◆ Try it
What lines below hold the string "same"? Copy them all.

◆ Source records
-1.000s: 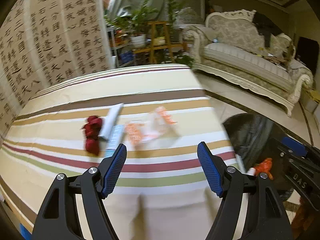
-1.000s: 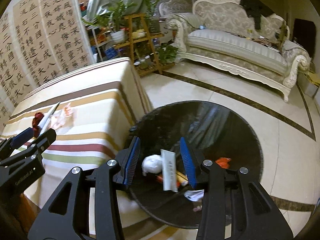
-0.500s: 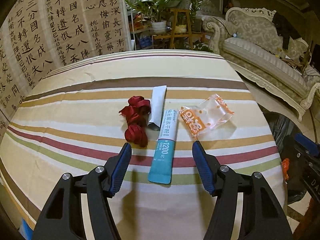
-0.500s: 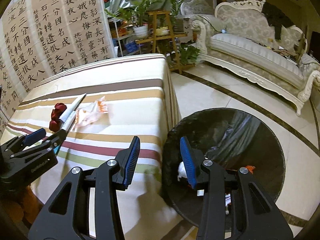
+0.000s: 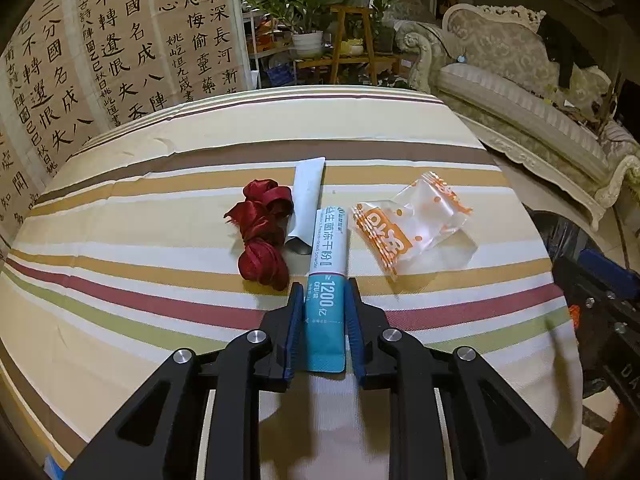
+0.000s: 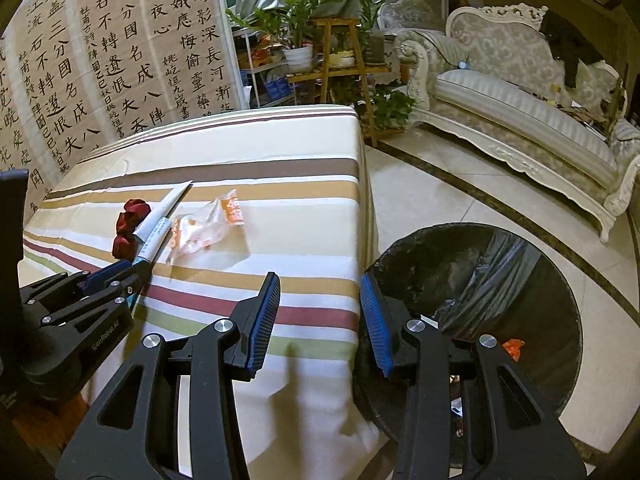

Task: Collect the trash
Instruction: 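Grasp the blue-and-white tube with the left tool while the right tool grasps the clear orange-printed wrapper, then carry the blue tube and clear wrapper over the black bin and open both tools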

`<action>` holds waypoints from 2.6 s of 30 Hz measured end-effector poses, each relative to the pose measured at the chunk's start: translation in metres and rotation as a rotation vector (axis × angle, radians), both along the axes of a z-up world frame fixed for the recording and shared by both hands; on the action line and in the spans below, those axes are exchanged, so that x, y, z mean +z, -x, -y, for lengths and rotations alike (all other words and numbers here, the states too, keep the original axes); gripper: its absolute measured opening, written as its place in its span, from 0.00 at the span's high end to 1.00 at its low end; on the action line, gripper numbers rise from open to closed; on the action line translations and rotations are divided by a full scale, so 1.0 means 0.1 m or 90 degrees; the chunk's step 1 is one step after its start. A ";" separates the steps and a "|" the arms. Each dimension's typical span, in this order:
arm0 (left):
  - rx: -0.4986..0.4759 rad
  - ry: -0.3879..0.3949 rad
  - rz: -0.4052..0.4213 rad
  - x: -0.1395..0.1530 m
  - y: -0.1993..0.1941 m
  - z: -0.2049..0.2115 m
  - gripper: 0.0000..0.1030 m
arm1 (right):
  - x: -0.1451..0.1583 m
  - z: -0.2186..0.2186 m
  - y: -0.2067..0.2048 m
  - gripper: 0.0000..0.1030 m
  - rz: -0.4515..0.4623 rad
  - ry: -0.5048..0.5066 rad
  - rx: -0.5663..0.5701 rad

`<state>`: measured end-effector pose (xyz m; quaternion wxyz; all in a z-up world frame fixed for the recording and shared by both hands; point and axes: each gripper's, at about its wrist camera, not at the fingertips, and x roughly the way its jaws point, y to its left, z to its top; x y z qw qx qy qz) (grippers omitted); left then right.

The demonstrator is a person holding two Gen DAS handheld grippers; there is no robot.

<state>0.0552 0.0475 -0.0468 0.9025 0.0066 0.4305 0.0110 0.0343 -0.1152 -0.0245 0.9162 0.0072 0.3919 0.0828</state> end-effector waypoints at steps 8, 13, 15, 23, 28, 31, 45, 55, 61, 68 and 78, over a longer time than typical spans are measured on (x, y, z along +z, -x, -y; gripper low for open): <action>0.002 0.027 0.021 0.15 0.10 -0.13 0.80 | 0.01 -0.19 -0.02 0.60 -0.001 0.009 0.022; 0.006 0.047 0.041 0.28 0.20 -0.27 0.80 | 0.03 -0.35 -0.07 0.52 -0.001 0.009 0.040; 0.010 0.049 0.051 0.33 0.23 -0.32 0.80 | 0.05 -0.41 -0.08 0.51 -0.001 0.011 0.049; 0.049 0.050 0.064 0.38 0.21 -0.68 0.80 | 0.03 -0.74 -0.21 0.38 -0.007 0.015 0.087; 0.085 0.048 0.062 0.33 0.19 -0.94 0.80 | 0.00 -0.91 -0.33 0.35 -0.016 0.029 0.099; 0.101 0.043 0.063 0.31 0.19 -1.05 0.80 | -0.03 -1.00 -0.41 0.35 -0.023 0.041 0.106; 0.121 0.060 0.045 0.19 0.15 -1.20 0.80 | -0.17 -1.18 -0.51 0.63 -0.053 0.082 0.117; 0.124 0.067 0.044 0.17 0.16 -1.24 0.80 | -0.17 -1.17 -0.50 0.93 -0.045 0.083 0.111; 0.126 0.070 0.042 0.16 0.18 -1.25 0.80 | -0.16 -1.14 -0.47 0.99 -0.035 0.081 0.105; 0.121 0.070 0.047 0.17 0.20 -1.24 0.80 | -0.13 -1.09 -0.39 0.99 -0.025 0.081 0.099; 0.104 0.073 0.056 0.22 0.25 -1.14 0.80 | 0.01 -0.94 -0.23 0.99 -0.004 0.066 0.088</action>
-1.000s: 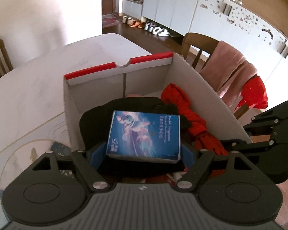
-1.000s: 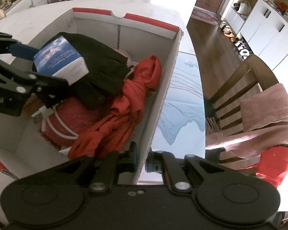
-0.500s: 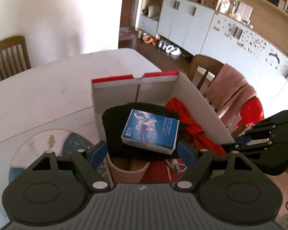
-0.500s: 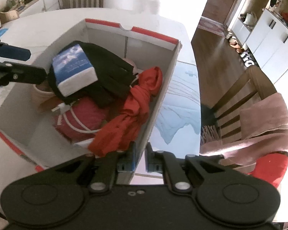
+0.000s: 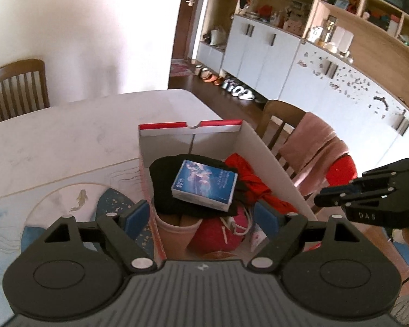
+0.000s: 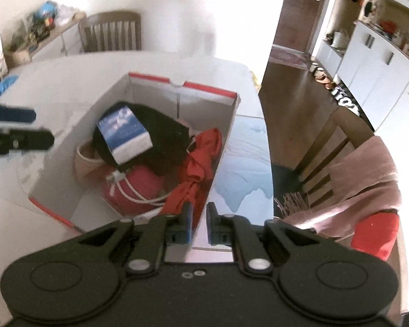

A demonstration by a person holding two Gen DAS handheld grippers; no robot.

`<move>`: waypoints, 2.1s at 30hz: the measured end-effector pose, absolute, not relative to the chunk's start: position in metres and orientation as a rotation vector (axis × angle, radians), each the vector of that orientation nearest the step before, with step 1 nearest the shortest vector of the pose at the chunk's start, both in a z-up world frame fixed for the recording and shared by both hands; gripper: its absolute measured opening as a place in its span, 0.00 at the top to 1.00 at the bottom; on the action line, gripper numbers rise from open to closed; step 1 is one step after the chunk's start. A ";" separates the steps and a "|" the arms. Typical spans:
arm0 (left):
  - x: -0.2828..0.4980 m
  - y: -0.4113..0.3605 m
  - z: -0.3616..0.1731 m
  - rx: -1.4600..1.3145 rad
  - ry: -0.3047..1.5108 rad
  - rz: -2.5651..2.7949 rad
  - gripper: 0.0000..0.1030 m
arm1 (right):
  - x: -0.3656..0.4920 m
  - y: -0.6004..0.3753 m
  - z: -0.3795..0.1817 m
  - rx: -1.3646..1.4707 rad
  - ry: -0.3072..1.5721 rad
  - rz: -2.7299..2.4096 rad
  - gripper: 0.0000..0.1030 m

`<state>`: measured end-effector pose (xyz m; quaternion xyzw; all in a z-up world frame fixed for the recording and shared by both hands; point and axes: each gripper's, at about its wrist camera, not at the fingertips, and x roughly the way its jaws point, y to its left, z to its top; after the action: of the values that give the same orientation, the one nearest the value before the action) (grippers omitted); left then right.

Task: Organize objects

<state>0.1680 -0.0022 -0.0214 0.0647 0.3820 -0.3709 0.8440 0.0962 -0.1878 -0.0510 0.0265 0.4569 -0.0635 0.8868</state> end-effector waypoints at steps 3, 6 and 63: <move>0.161 0.003 -0.017 0.127 0.790 -0.807 0.19 | 0.087 -0.179 -0.043 0.093 0.910 -0.128 0.88; 0.153 0.009 -0.015 0.134 0.769 -0.813 0.16 | 0.078 -0.171 -0.038 0.125 0.873 -0.137 0.82; 0.097 0.095 -0.006 0.154 0.617 -0.804 0.00 | 0.003 -0.065 -0.022 0.241 0.592 -0.263 0.27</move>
<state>0.0973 0.0947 -0.0063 0.0735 0.2953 -0.3848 0.8714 0.0035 -0.0648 -0.0219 0.1182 0.2900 -0.1288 0.9409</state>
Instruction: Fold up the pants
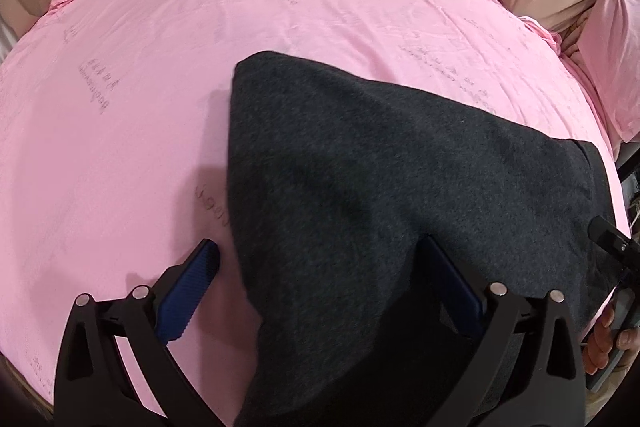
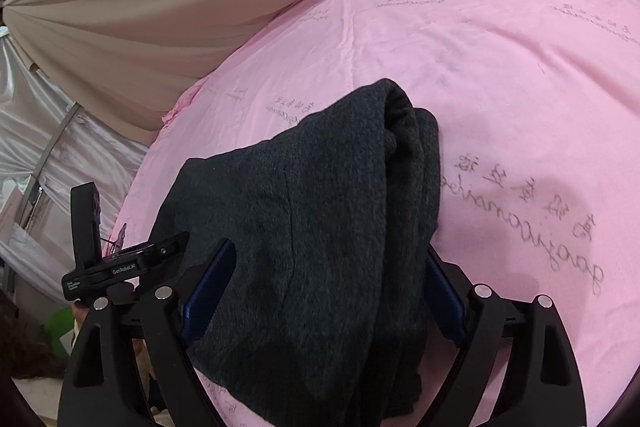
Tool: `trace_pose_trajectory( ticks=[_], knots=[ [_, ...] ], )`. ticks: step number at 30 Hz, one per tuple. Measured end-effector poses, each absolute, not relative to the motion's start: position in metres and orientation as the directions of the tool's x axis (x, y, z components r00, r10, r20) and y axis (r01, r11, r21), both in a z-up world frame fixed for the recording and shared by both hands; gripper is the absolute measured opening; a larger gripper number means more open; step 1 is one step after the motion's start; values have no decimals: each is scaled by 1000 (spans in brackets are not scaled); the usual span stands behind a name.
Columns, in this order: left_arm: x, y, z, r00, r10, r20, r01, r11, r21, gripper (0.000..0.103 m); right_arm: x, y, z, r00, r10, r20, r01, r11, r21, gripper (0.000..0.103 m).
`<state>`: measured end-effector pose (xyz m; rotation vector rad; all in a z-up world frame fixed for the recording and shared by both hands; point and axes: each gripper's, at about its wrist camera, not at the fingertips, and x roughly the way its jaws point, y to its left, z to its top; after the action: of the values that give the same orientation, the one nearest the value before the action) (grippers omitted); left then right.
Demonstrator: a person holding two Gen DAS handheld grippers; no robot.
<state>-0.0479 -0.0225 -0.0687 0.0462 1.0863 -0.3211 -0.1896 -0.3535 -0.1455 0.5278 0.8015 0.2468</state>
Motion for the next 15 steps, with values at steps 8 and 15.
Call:
trace_pose_trajectory(
  ticks=[8, 15],
  knots=[
    [-40, 3, -58, 356, -437, -826, 234, 897, -374, 21, -198, -360, -143, 684, 399, -611, 24, 824, 565, 33],
    [-79, 21, -17, 345, -544, -765, 307, 836, -456, 19, -240, -350, -109, 691, 433, -578, -12, 807, 590, 31]
  ],
)
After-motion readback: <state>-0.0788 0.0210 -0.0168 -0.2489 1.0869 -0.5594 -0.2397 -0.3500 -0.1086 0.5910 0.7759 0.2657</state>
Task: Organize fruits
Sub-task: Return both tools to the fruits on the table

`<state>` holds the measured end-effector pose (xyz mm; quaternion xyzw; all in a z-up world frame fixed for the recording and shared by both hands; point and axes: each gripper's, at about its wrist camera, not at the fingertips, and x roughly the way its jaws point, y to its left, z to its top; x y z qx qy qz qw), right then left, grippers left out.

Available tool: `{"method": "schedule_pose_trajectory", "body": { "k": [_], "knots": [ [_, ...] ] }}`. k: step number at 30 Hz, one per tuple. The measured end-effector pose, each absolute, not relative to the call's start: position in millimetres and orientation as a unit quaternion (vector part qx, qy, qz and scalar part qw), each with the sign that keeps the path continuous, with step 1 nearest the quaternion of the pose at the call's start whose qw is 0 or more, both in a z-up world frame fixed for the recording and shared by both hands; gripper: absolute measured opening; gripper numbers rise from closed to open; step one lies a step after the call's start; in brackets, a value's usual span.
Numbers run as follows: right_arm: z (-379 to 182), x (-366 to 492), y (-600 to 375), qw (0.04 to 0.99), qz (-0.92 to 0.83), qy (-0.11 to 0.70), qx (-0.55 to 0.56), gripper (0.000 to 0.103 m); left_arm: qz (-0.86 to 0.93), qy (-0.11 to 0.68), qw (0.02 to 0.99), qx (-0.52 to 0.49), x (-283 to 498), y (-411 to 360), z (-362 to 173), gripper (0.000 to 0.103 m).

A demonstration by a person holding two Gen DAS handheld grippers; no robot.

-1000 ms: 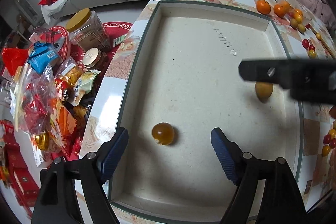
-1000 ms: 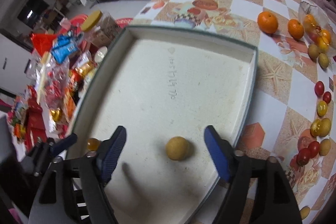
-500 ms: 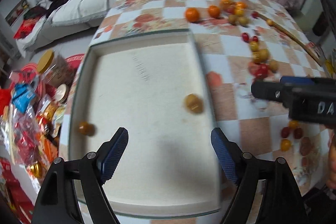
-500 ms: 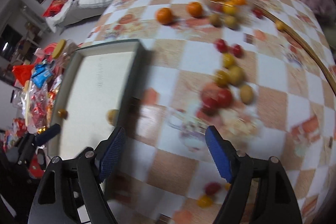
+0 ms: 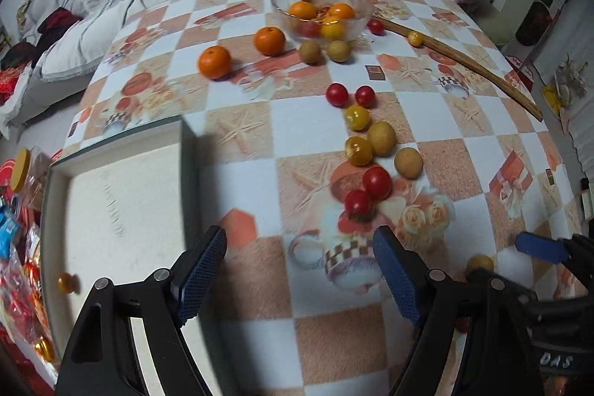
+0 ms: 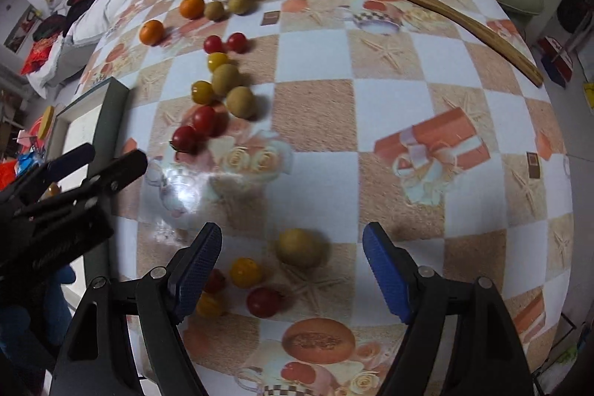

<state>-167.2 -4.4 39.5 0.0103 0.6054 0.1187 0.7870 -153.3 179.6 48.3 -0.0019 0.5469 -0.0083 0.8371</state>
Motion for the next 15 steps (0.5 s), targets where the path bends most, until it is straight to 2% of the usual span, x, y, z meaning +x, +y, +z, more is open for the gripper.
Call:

◆ Answer box
`<state>`: measured end-effector pose (xyz m; quaternion xyzw; all in a z-up world frame fixed for the recording and shared by both hands; point and axes: each gripper's, at about its wrist camera, not at the fingertips, and x roughly the way its jaws point, y to its left, z to its top; after the action: of the values that give the same orientation, the one nearest the value before the action) (grippers omitted); left then right.
`<state>`: measured end-effector pose (xyz m; rotation vector rad; all in a z-up world frame fixed for the recording and shared by both hands; point and axes: each gripper's, at about its wrist camera, not at the fingertips, and x roughly the way its jaws point, y to its left, z to its top; after the action: of the values that give the same orientation, the one nearest the value before the action) (grippers omitted); left then right.

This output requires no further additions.